After propensity score matching, there were otherwise no significant differences in baseline demographic and clinical parameters except patients with albuminuria had higher initial serum creatinine level. These findings indicated the considerable similarity in baseline patient profiles.

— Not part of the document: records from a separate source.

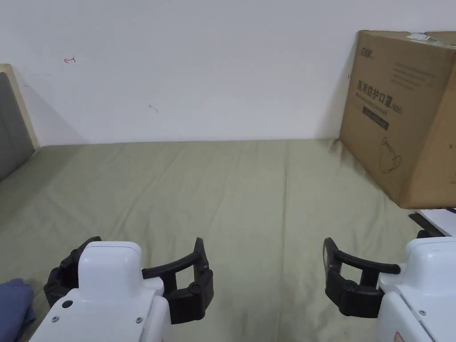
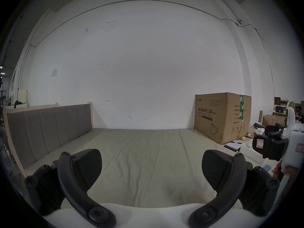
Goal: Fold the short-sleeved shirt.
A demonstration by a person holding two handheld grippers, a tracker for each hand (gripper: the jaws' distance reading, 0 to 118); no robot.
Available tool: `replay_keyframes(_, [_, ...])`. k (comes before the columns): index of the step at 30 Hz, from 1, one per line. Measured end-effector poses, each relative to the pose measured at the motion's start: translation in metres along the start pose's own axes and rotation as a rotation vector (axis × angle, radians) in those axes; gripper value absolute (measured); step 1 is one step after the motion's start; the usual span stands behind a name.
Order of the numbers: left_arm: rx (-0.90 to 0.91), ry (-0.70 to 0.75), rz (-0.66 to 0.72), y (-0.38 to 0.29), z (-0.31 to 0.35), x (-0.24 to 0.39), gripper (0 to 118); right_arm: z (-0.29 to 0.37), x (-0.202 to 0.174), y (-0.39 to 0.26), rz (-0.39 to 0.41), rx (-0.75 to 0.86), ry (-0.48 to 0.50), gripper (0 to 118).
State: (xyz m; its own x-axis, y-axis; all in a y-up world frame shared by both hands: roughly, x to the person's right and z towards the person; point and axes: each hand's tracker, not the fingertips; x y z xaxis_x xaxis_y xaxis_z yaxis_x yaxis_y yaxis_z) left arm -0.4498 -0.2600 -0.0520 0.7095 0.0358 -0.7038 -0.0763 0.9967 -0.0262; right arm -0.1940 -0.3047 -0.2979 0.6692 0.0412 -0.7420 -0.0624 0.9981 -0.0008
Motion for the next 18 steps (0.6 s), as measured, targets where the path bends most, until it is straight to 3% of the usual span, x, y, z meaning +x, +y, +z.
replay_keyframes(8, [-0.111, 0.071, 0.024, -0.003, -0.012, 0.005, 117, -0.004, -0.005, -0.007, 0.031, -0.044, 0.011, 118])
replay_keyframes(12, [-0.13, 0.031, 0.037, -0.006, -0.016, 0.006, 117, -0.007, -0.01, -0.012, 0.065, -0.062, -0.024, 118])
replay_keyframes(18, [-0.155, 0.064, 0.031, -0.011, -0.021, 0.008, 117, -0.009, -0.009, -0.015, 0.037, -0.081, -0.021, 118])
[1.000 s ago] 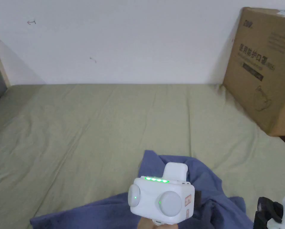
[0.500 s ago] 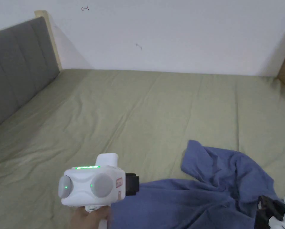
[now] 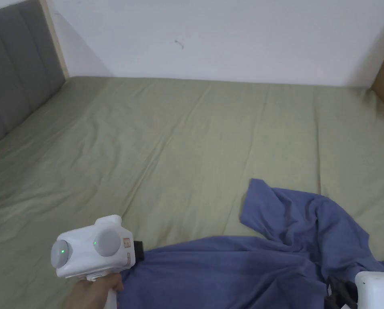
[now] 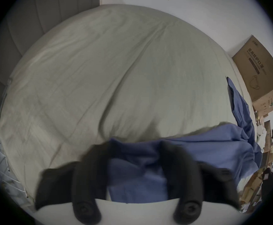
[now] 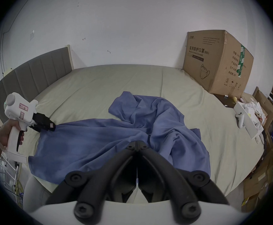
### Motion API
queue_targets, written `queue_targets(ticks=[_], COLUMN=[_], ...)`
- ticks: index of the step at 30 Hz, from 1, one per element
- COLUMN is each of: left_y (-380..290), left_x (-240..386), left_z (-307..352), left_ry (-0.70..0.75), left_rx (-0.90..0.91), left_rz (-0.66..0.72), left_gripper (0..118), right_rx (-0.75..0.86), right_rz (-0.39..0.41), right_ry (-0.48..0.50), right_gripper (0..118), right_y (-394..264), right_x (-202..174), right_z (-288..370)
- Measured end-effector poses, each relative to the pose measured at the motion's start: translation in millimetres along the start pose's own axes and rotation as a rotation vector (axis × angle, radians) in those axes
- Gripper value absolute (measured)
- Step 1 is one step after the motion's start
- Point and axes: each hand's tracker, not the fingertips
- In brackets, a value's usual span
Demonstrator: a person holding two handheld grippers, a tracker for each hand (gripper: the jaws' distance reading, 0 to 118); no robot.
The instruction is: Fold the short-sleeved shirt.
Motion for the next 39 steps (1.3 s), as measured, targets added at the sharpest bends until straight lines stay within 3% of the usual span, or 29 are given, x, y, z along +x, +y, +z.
queue_targets(ticks=[1, 2, 4, 6, 9, 14, 15, 17, 18, 21, 24, 28, 30, 33, 35, 36, 37, 39], left_y=[-3, -3, -3, -6, -1, 10, 12, 17, 19, 21, 26, 29, 29, 30, 34, 35, 36, 38], left_x=[3, 10, 23, 33, 22, 25, 24, 27, 30, 36, 36, 33, 34, 30, 30, 30, 31, 35], left_z=[-6, -8, -2, 7, 22, 57, 63, 74, 78, 83, 75, 53, 43, 39, 39, 41, 44, 56], left_ry=[-0.113, -0.028, 0.069, 0.066, -0.044, -0.034, -0.050, -0.088, -0.091, -0.082, -0.075, -0.058, -0.046, -0.038, -0.041, -0.044, -0.046, -0.047], left_rx=[-0.002, -0.051, -0.012, 0.021, 0.030, 0.130, 0.145, 0.177, 0.179, 0.197, 0.193, 0.175, 0.155, 0.138, 0.135, 0.134, 0.137, 0.143], left_rz=[0.093, 0.106, -0.095, -0.163, -0.061, -0.125, -0.120, -0.095, -0.105, -0.169, -0.164, -0.101, -0.111, -0.124, -0.118, -0.112, -0.111, -0.125], left_gripper=[20, 6, 6, 6, 6, 6, 6, 6, 6, 6, 6, 6, 6, 6, 6, 6, 6, 6], right_rx=[-0.010, -0.024, -0.026, -0.026, -0.023, -0.015, -0.030, -0.075, -0.115, -0.201, -0.305, -0.497, -0.579, -0.504, -0.486, -0.473, -0.467, -0.476], right_rz=[-0.022, -0.051, -0.071, -0.064, -0.088, -0.194, -0.213, -0.202, -0.165, -0.032, 0.048, -0.010, 0.005, -0.028, 0.051, 0.083, 0.089, 0.045], right_ry=[0.000, 0.011, 0.032, 0.028, 0.022, 0.109, 0.134, 0.188, 0.180, 0.152, 0.088, 0.038, -0.005, -0.003, -0.008, -0.012, -0.040, -0.011], right_gripper=[0, 0, 0, 0, 0, 1, 23, 81, 90, 90, 90, 90, 90, 86, 57, 19, 1, 1], right_y=[0, 0, -3, -1, 13, 75, 89, 114, 127, 161, 175, 154, 138, 141, 148, 150, 151, 157], right_x=[2, 4, 10, 16, 33, 75, 82, 100, 104, 117, 127, 133, 130, 125, 120, 119, 117, 120], right_z=[-1, -1, 0, -1, -8, -46, -62, -103, -123, -184, -247, -319, -339, -328, -321, -314, -311, -302])
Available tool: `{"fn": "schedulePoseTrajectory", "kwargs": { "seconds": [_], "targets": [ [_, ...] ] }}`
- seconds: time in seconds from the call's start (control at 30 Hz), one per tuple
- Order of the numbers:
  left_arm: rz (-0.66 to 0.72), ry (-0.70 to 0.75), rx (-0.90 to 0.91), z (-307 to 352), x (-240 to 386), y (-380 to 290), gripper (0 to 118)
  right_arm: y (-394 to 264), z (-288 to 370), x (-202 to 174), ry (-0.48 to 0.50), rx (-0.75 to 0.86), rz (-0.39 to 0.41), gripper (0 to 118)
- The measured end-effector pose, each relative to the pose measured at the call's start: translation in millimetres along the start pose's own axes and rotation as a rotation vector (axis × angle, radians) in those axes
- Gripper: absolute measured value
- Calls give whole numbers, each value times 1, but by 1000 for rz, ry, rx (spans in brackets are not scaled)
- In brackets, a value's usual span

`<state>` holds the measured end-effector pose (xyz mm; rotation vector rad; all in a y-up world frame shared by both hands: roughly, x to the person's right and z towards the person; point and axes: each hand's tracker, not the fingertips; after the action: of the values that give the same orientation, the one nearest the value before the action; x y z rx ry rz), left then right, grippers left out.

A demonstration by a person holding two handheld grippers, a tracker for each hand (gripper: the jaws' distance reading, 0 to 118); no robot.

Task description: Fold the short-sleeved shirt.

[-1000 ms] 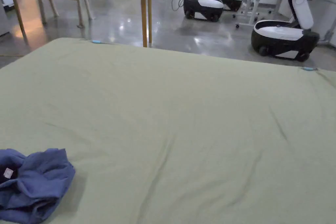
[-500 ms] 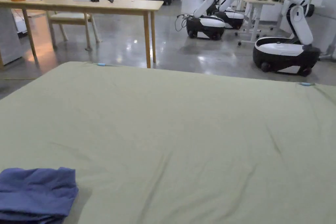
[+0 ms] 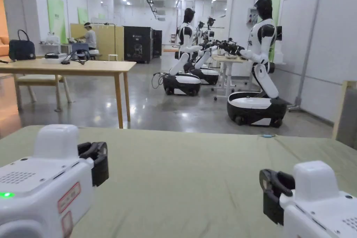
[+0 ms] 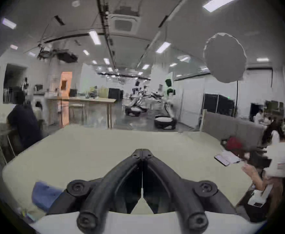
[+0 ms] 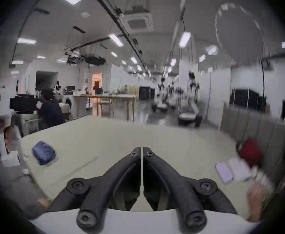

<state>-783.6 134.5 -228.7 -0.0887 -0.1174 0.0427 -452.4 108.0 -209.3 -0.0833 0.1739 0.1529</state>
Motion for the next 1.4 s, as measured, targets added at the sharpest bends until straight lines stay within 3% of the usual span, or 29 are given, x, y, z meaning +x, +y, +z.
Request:
{"fn": "schedulePoseTrajectory", "kwargs": {
  "seconds": [0.1, 0.33, 0.43, 0.47, 0.53, 0.6, 0.8, 0.83, 0.87, 0.9, 0.93, 0.97, 1.0, 1.03, 1.17, 1.33, 1.4],
  "targets": [
    [-40, -20, 96, -61, 25, 20, 0, 33, -53, 23, -48, 37, -52, 3],
    [-45, 131, 161, -171, 38, 29, 0, 59, -184, 56, -142, 101, -78, 3],
    [-109, 168, 133, -194, 35, 20, 0, 54, -211, 49, -280, 13, 43, 3],
    [-76, 185, 88, -200, 31, 17, 0, 54, -216, 47, -308, -22, 10, 3],
    [45, 156, 61, -202, 21, 12, 0, 49, -218, 50, -187, 27, -146, 3],
    [55, 234, 57, -202, 13, 10, 0, 47, -213, 43, -208, 33, -94, 3],
    [7, 203, 37, -203, 8, 13, 0, 45, -206, 43, -192, 24, -106, 4],
    [5, 191, 36, -203, 6, 17, 7, 46, -206, 43, -194, 23, -96, 11],
    [3, 186, 31, -202, 8, 18, 26, 45, -208, 44, -188, 21, -95, 30],
    [4, 183, 28, -203, 9, 20, 62, 46, -211, 45, -174, 13, -94, 61],
    [6, 182, 16, -204, 10, 21, 116, 47, -212, 44, -160, 2, -98, 111],
    [18, 173, -5, -208, 8, 23, 118, 46, -213, 44, -133, -18, -100, 118],
    [25, 160, 110, -199, 7, 24, 118, 45, -203, 40, -159, -30, -123, 118],
    [24, 161, 38, -199, 7, 19, 118, 51, -208, 37, -153, 30, -105, 118],
    [-23, 141, 37, -191, 8, 34, 118, 63, -191, 34, -157, 7, -71, 118],
    [14, 121, 44, -185, 2, 42, 118, 85, -188, 51, -73, -33, -263, 118],
    [7, 129, 52, -180, -1, 47, 118, 88, -180, 55, -102, -1, -267, 118]
  ]
}}
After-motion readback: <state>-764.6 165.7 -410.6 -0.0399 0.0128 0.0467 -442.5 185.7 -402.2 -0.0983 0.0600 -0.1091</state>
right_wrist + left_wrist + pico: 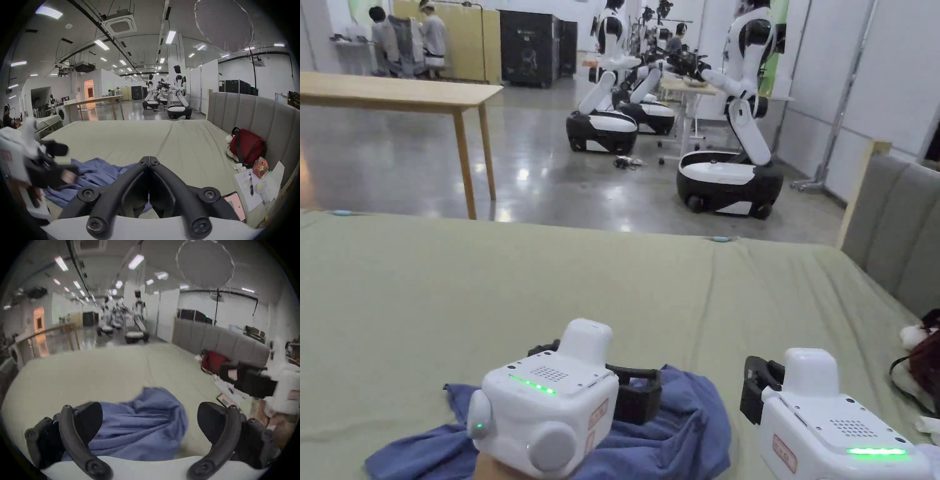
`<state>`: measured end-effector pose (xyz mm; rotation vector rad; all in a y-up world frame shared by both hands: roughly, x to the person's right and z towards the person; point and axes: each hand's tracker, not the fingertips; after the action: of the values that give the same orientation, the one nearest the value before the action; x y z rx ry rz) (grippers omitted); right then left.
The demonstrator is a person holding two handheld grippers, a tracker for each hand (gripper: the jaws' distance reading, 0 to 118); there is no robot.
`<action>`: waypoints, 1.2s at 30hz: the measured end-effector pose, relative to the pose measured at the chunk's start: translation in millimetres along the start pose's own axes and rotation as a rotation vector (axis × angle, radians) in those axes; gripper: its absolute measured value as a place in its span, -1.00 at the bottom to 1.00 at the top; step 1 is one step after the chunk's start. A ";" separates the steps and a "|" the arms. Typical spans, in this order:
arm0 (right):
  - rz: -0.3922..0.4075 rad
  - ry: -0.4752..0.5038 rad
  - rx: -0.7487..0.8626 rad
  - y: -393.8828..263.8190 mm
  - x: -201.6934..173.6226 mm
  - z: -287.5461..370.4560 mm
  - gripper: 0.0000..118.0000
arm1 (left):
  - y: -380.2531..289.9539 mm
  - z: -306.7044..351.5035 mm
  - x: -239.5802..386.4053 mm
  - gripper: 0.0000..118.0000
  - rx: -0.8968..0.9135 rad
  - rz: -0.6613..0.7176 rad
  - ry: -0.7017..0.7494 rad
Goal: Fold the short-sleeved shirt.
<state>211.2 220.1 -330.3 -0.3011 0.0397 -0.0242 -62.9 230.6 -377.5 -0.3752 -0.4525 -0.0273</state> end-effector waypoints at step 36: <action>-0.024 0.015 -0.070 -6.5 -32.9 -43.3 -0.95 | -138.1 -31.4 -231.3 -0.63 -0.624 0.042 0.364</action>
<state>176.3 202.1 -368.6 -0.3715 0.0521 -0.0491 -272.8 77.6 -455.4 -0.9743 -0.0636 -0.1961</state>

Echocardiographic parameters before and after matching
With regard to the echocardiographic assessments (Table 2), after propensity score matching, the albuminuria group had a significantly greater end-diastolic interventricular septum (IVSD) (1.17 ± 0.19 versus 1.22 ± 0.21 cm; p = 0.03) and LV posterior wall thickness (LVPWd) (1.10 ± 0.15 versus 1.16 ± 0.19 cm; p = 0.011). In addition, the LV mass index (116.81 ± 27.36 versus 125.61 ± 34.61 g/m2; p = 0.023) was significantly higher in the albuminuria group. Non-parametric kernel regression also revealed a positive correlation between albuminuria and LV mass index (Figure 2). However, there were no significant differences in LV volume and internal diameter at either end-diastolic or end-systolic phase. In addition, LV diastolic function was compromised in the albuminuria group. There were significant differences in mitral valve A wave velocity (81.52 ± 16.23 versus 87.77 ± 19.14 cm/s; p = 0.005) and medial early diastolic peak velocity (6.36 ± 2.15 versus 5.7 ± 1.54 cm/s; p = 0.016), but not E wave velocity (73.55 ± 18.86 versus 74.47 ± 19.08 cm/s; p = 0.695).
Table 2.
Echocardiographic assessments of left ventricle before and after propensity score matching.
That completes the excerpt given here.